Uri movie rating: Two stars



That a film about a solider fighting to keep his country safe will be full of valour and ‘desh-bhakti’ is a given. The surgical strikes India undertook in Pakistan are at the heart of this film, and we get all the requisite elements of a ‘war film’: action in the war-zones, hovering helicopters, brave army men and women, cowardly enemies, and the relentless rat-a-tat of machine-guns, the devastation caused by hand grenades, and bodies exploding in a gush of blood.

But because this is a Bollywood film, we get a hand-to-hand combat moment for our hero Major Vihaan Shergill (Kaushal). How else are we to appreciate his bravery? The major and his derring-do commando unit, which includes Captain Karan Kashyap (Raina), spearheads the surgical strikes, and we get a Hollywood-influenced build up: chatter amongst war-room strategists, those who are in-charge of advanced weaponry, and the men who give the orders. A young wet-behind-the-ear nerd and his ‘creation’ causes an old warhorse to say: son, you may have won us the war. Straight out of a Hollywood flick. The female characters, apart from the ailing mum (Sampat), are sketchy, one playing a sleuth (Gautam), another a helicopter pilot (Kulhari), there to support the hero, though it’s nice to see no overt song-and-dance romantic overtones: again, so Hollywood.

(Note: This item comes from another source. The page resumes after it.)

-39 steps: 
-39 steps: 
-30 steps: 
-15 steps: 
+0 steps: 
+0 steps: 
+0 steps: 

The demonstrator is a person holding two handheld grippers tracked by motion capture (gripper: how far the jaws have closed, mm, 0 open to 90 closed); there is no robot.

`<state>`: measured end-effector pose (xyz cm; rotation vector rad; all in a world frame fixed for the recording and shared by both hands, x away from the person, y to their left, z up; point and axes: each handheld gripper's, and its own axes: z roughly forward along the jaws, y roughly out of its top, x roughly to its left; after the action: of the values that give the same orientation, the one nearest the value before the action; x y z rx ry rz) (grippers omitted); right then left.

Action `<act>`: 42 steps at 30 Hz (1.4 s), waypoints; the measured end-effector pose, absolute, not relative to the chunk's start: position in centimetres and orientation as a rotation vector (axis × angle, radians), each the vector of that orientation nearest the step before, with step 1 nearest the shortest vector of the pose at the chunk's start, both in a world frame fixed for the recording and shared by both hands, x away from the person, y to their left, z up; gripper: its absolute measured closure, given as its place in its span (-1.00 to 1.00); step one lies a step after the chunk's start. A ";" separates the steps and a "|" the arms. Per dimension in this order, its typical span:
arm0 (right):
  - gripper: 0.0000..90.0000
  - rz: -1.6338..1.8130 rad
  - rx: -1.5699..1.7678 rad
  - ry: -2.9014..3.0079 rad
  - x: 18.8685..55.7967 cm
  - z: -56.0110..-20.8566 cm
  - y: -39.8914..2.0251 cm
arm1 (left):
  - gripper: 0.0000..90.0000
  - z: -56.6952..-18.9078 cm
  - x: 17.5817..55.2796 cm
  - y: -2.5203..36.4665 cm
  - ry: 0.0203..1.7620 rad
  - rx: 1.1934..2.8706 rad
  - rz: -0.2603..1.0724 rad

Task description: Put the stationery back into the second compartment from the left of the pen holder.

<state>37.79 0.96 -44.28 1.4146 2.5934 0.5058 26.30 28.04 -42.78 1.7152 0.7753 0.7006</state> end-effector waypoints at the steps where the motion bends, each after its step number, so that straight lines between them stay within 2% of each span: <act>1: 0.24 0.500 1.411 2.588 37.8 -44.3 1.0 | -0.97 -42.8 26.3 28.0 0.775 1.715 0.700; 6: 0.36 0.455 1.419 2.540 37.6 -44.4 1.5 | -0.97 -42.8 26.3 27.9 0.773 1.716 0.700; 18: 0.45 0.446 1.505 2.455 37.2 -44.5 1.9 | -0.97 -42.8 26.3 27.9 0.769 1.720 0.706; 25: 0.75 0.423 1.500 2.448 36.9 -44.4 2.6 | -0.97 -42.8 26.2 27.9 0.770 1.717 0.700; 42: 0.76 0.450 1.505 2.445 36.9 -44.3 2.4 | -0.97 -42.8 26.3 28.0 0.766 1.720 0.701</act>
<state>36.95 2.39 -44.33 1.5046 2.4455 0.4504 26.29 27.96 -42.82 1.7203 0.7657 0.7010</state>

Drone technology and sophisticated night-vision devices are all very well but we still can’t have a full-grown hero who doesn’t do ‘do-do haath’ with the baddie. Kaushal is satisfactorily bulked out and does a competent job, as does Raina, with the former getting, expectedly, more screen time to rattle his sabre.

This insistence on hero-giri makes this new film feel old-style. Other Bollywood tropes are present too: revenge, a sick mother, a newly-widowed sister, a little moppet used to throw a manipulative line at us. Action, emotion, drama, it’s all there, beat for beat: more Border than Zero Dark Thirty.

Uri: The Surgical Strike is slickly made, and on the whole keeps you watching despite some clunky passages. It’s always good to have movies in which the soldiers look real, and the conflict is taken seriously, even if the action is buoyed by such dialogues as ‘unhe Kashmir chaihye, humein unka sar’. If that’s not jingoism, I don’t know what is. The Pakistani big-wigs are shown as a bunch of not exactly incompetents, but incapable of matching up to the Indians.

But the timing of the movie’s release is suspect. We are in the buildup to the polls, and in a film where Prime Minister Modi (Kapoor) and his doughty national security advisor Doval (Rawal), have significant screen time, and are seen to be commanding the action, there is no doubt what Uri is intended to do: to tell us that patriotism and nationalism, those stellar virtues which will cement ‘a new India’ vests in these worthies and their faithfuls alone.

If that doesn’t mar the experience of the film, I don’t know what does. For a film about active blood-letting, it is curiously bloodless. There’s almost no tension, nor enough of the rousing goose-bump inducing moments that such films should come armed with to be fully effective. When a character shouts, ‘how’s the josh’, you want to ask: ‘where’s the josh’?